Wurzeln finden mit scipy.optimize.root

Ich versuche, die Wurzel y einer Funktion namens f mit Python zu finden. Hier ist mein Code: def f(y): w,p1,p2,p3,p4,p5,p6,p7 = y[:8] t1 = w – 0.500371726*(p1**0.92894164) – (-0.998515304)*((1-p1)**1.1376649) t2 = w – 8.095873128*(p2**0.92894164) – (-0.998515304)*((1-p2)**1.1376649) t3 = w – 220.2054377*(p3**0.92894164) – (-0.998515304)*((1-p3)**1.1376649) t4 = w – 12.52760758*(p4**0.92894164) – (-0.998515304)*((1-p4)**1.1376649) t5 = w – 8.710859537*(p5**0.92894164) […]

Schaffung einer spärlichen Matrix unbekannter Größe

Ich habe eine Textdatei mit jeder Zeile, die beispielsweise eine Kante auf einem Graphen anzeigt 2 5 1 Zeigt eine Kante von Gewicht 1 zwischen den Knoten 2 und 5. Ich möchte eine spärliche Nachbarschaftsmatrix mit diesen Tupeln erstellen.
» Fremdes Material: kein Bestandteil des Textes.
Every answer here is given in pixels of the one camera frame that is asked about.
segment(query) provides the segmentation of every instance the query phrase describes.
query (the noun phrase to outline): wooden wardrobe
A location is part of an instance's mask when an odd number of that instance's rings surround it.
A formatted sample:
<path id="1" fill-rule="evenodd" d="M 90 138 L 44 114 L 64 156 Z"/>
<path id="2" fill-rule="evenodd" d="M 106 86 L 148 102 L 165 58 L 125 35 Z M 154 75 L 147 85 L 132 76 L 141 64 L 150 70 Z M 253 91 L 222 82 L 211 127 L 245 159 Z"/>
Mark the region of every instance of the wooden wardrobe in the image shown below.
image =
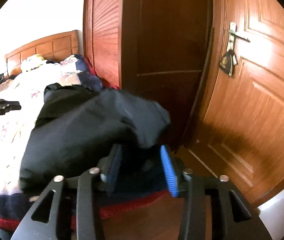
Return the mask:
<path id="1" fill-rule="evenodd" d="M 176 149 L 189 119 L 209 39 L 208 0 L 85 0 L 84 54 L 98 76 L 155 100 L 171 115 Z"/>

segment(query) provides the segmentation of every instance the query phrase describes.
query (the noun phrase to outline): silver screw
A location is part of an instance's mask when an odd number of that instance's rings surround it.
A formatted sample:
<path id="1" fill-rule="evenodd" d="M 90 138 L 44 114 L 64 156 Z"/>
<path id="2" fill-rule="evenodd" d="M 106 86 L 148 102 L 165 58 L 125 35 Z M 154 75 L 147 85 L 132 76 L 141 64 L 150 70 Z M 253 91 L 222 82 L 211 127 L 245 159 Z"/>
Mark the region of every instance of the silver screw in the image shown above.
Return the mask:
<path id="1" fill-rule="evenodd" d="M 189 169 L 189 168 L 186 168 L 186 169 L 183 170 L 183 173 L 184 173 L 184 174 L 191 175 L 191 174 L 193 174 L 193 170 L 192 170 L 192 169 Z"/>
<path id="2" fill-rule="evenodd" d="M 91 174 L 98 174 L 100 172 L 100 169 L 97 168 L 97 167 L 93 167 L 93 168 L 89 169 L 89 172 Z"/>
<path id="3" fill-rule="evenodd" d="M 221 175 L 221 176 L 219 177 L 219 179 L 220 179 L 220 181 L 223 181 L 223 182 L 229 181 L 229 177 L 228 177 L 227 175 Z"/>
<path id="4" fill-rule="evenodd" d="M 64 179 L 64 177 L 62 175 L 57 175 L 57 176 L 54 177 L 53 180 L 55 182 L 61 182 L 63 179 Z"/>

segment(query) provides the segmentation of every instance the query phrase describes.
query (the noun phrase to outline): door frame
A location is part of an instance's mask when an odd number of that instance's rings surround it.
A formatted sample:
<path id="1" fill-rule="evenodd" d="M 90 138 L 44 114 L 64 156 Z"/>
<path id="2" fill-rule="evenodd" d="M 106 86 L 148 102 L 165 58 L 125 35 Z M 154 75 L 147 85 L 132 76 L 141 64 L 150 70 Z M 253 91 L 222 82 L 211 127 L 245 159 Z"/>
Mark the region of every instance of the door frame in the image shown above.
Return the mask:
<path id="1" fill-rule="evenodd" d="M 282 7 L 284 8 L 284 0 L 277 0 Z M 186 136 L 183 138 L 184 146 L 189 148 L 194 144 L 197 134 L 200 130 L 200 127 L 204 121 L 206 112 L 208 110 L 213 91 L 215 89 L 215 84 L 218 77 L 218 63 L 219 59 L 222 57 L 223 51 L 226 50 L 228 33 L 226 32 L 226 0 L 214 0 L 214 19 L 213 19 L 213 28 L 214 28 L 214 39 L 212 47 L 212 56 L 210 59 L 210 66 L 208 77 L 206 81 L 205 91 L 203 94 L 203 99 L 201 106 L 199 107 L 199 113 L 195 114 L 190 121 L 190 128 L 186 133 Z M 252 205 L 260 206 L 267 200 L 274 197 L 280 191 L 284 189 L 284 179 L 277 184 L 273 189 L 267 192 L 265 195 L 256 199 Z"/>

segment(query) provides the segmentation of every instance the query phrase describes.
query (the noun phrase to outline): wooden headboard
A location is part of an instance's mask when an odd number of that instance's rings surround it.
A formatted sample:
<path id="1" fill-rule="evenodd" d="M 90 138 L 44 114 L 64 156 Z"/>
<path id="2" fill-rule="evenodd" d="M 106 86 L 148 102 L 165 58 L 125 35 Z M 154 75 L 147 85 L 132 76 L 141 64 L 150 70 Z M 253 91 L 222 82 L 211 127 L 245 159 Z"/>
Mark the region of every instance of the wooden headboard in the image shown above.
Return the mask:
<path id="1" fill-rule="evenodd" d="M 8 75 L 21 73 L 21 62 L 34 54 L 42 54 L 45 59 L 63 61 L 69 55 L 79 52 L 77 30 L 50 35 L 13 50 L 4 59 Z"/>

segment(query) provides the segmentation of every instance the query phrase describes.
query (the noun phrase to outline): black fabric
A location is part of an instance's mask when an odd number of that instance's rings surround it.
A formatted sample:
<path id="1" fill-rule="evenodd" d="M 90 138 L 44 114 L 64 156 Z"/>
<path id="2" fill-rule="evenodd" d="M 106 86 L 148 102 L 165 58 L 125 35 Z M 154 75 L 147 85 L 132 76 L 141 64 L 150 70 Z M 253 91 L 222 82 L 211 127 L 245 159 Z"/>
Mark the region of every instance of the black fabric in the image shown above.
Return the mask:
<path id="1" fill-rule="evenodd" d="M 56 175 L 78 176 L 108 156 L 114 143 L 149 149 L 169 124 L 158 103 L 123 90 L 96 94 L 50 85 L 21 162 L 21 189 L 42 190 Z"/>

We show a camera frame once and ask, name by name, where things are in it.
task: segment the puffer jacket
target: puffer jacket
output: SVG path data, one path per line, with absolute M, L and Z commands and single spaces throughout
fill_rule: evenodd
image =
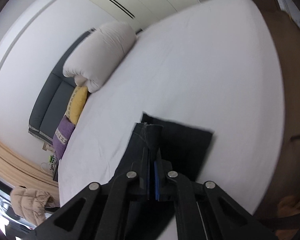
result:
M 23 217 L 30 223 L 38 226 L 46 220 L 45 206 L 51 205 L 53 198 L 49 192 L 33 189 L 16 187 L 10 193 L 10 201 L 14 212 Z

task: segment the gray headboard
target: gray headboard
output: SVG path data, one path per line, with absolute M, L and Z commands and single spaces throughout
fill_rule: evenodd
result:
M 65 52 L 50 73 L 32 109 L 29 133 L 52 145 L 53 135 L 64 116 L 69 99 L 76 87 L 73 78 L 62 74 L 63 65 L 74 49 L 95 29 L 82 34 Z

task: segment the dark jeans
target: dark jeans
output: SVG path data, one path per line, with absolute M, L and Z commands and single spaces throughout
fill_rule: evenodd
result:
M 174 171 L 195 180 L 202 166 L 212 133 L 181 124 L 162 121 L 143 114 L 131 135 L 128 147 L 111 180 L 130 171 L 141 161 L 143 149 L 155 156 L 160 148 L 163 160 L 170 161 Z M 156 239 L 174 215 L 173 202 L 131 202 L 126 239 Z

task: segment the white bed sheet
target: white bed sheet
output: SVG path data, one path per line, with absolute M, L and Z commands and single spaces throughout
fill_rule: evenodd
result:
M 211 0 L 141 33 L 84 107 L 59 163 L 61 204 L 90 182 L 111 179 L 143 111 L 212 129 L 197 181 L 216 182 L 253 213 L 273 175 L 284 123 L 281 69 L 256 5 Z M 164 239 L 175 238 L 173 223 Z

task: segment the folded cloth
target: folded cloth
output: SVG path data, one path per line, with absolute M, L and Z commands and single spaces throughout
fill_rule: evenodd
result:
M 141 161 L 144 147 L 152 153 L 160 148 L 162 159 L 170 161 L 174 171 L 195 180 L 211 138 L 212 133 L 209 131 L 143 114 L 142 123 L 135 125 L 127 149 L 110 182 L 118 175 L 130 171 L 133 162 Z M 173 215 L 173 202 L 131 202 L 125 239 L 155 240 Z
M 63 75 L 73 77 L 77 86 L 90 93 L 100 89 L 136 41 L 127 23 L 110 22 L 100 26 L 72 52 L 63 66 Z

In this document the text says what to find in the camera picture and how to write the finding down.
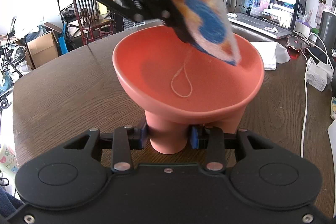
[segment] speaker
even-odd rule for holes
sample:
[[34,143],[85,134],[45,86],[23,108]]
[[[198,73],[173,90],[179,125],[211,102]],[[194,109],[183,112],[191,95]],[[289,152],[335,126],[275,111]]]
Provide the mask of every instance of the speaker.
[[[323,40],[327,54],[332,58],[331,49],[335,48],[336,41],[336,15],[329,11],[322,13],[319,37]],[[324,50],[322,42],[317,38],[316,45]]]

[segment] bowl rim
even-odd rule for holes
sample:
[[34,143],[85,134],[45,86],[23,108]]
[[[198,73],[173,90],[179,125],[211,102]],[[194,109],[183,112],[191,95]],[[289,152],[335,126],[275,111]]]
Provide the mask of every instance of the bowl rim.
[[234,35],[236,37],[240,37],[241,39],[243,39],[246,43],[248,43],[251,46],[251,50],[255,51],[257,53],[257,55],[260,58],[260,64],[261,64],[261,68],[262,68],[262,72],[260,74],[260,78],[258,80],[258,83],[256,85],[256,87],[254,88],[254,90],[250,93],[250,95],[248,97],[246,97],[244,100],[231,105],[231,106],[227,106],[227,107],[223,107],[220,109],[216,109],[216,110],[211,110],[211,111],[203,111],[203,112],[199,112],[199,111],[188,111],[188,110],[182,110],[170,105],[167,105],[166,103],[163,103],[157,99],[154,99],[153,97],[149,96],[148,94],[146,94],[145,92],[143,92],[142,90],[140,90],[139,88],[137,88],[136,86],[131,84],[131,81],[121,72],[120,70],[120,66],[118,64],[117,61],[117,51],[118,51],[118,47],[120,47],[120,44],[122,44],[122,42],[124,40],[126,40],[129,36],[132,36],[133,34],[137,33],[137,32],[143,32],[143,31],[148,31],[148,29],[151,28],[169,28],[167,26],[164,25],[159,25],[159,26],[153,26],[153,27],[148,27],[139,31],[136,31],[134,33],[131,33],[129,35],[127,35],[126,37],[124,37],[122,40],[120,40],[118,42],[118,44],[115,46],[114,50],[113,50],[113,54],[112,54],[112,62],[113,62],[113,66],[115,69],[115,72],[117,74],[117,77],[119,79],[120,84],[126,85],[128,90],[131,90],[134,94],[137,94],[137,97],[141,97],[142,98],[142,103],[138,103],[137,100],[134,100],[133,98],[133,94],[129,94],[127,92],[127,95],[136,103],[138,104],[141,108],[145,109],[146,111],[155,113],[155,114],[164,114],[170,117],[183,117],[183,118],[206,118],[206,117],[214,117],[214,116],[221,116],[223,114],[229,113],[229,112],[234,112],[238,109],[241,109],[243,107],[245,107],[249,102],[251,102],[253,100],[253,98],[257,95],[257,93],[259,92],[261,85],[263,84],[263,80],[264,80],[264,75],[265,75],[265,70],[264,70],[264,63],[263,60],[259,54],[259,52],[257,51],[257,49],[245,38],[239,36],[238,34]]

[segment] green object
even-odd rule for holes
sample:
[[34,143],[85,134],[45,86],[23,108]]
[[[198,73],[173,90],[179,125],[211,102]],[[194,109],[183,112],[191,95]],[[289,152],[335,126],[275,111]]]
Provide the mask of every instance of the green object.
[[311,29],[311,32],[313,32],[314,34],[319,34],[319,29],[316,29],[316,28],[312,28]]

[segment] pink bowl
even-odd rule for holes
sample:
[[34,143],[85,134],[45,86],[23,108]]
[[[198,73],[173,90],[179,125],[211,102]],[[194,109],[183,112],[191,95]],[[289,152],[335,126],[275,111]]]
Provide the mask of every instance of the pink bowl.
[[[247,104],[264,78],[263,61],[246,39],[236,35],[241,62],[231,66],[181,42],[174,30],[156,26],[122,39],[113,65],[126,93],[145,110],[152,146],[164,154],[187,143],[190,124],[213,124],[234,133]],[[188,54],[186,71],[193,86],[188,98],[177,96],[171,80]],[[174,88],[186,95],[190,86],[182,72]]]

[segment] laptop keyboard
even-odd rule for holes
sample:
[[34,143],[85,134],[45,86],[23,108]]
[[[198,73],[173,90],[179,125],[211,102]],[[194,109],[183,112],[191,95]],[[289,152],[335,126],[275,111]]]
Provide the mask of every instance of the laptop keyboard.
[[271,28],[277,27],[278,28],[278,33],[288,32],[288,30],[284,30],[284,29],[282,29],[278,26],[275,26],[273,24],[270,24],[270,23],[265,22],[263,20],[260,20],[258,18],[249,17],[249,16],[246,16],[246,15],[243,15],[243,14],[241,14],[239,16],[239,21],[250,24],[250,25],[251,25],[251,23],[257,23],[257,24],[260,24],[261,26],[263,26],[263,28],[264,27],[271,27]]
Normalerweise würde ich eine spärliche Matrix initialisieren G = scipy.sparse.lil_matrix((n,n)) Wobei n die Anzahl der Knoten […]

Dynamisch an einen Pandas Dataframe anhängen

Ich habe mit Pandas gespielt, um HTTP-Logs in Pandas für die Analyse zu bekommen, da es eine gute Quelle von großen Datenmengen ist und mir erlauben wird, Pandas zu lernen. Ich bekomme die Logs in einer Zeile zu einer Zeit gestreamt und kann daher nicht aus CSV importieren und muss diese in einen Pandas DataFrame […]

Python ist die beste Programmiersprache der Welt.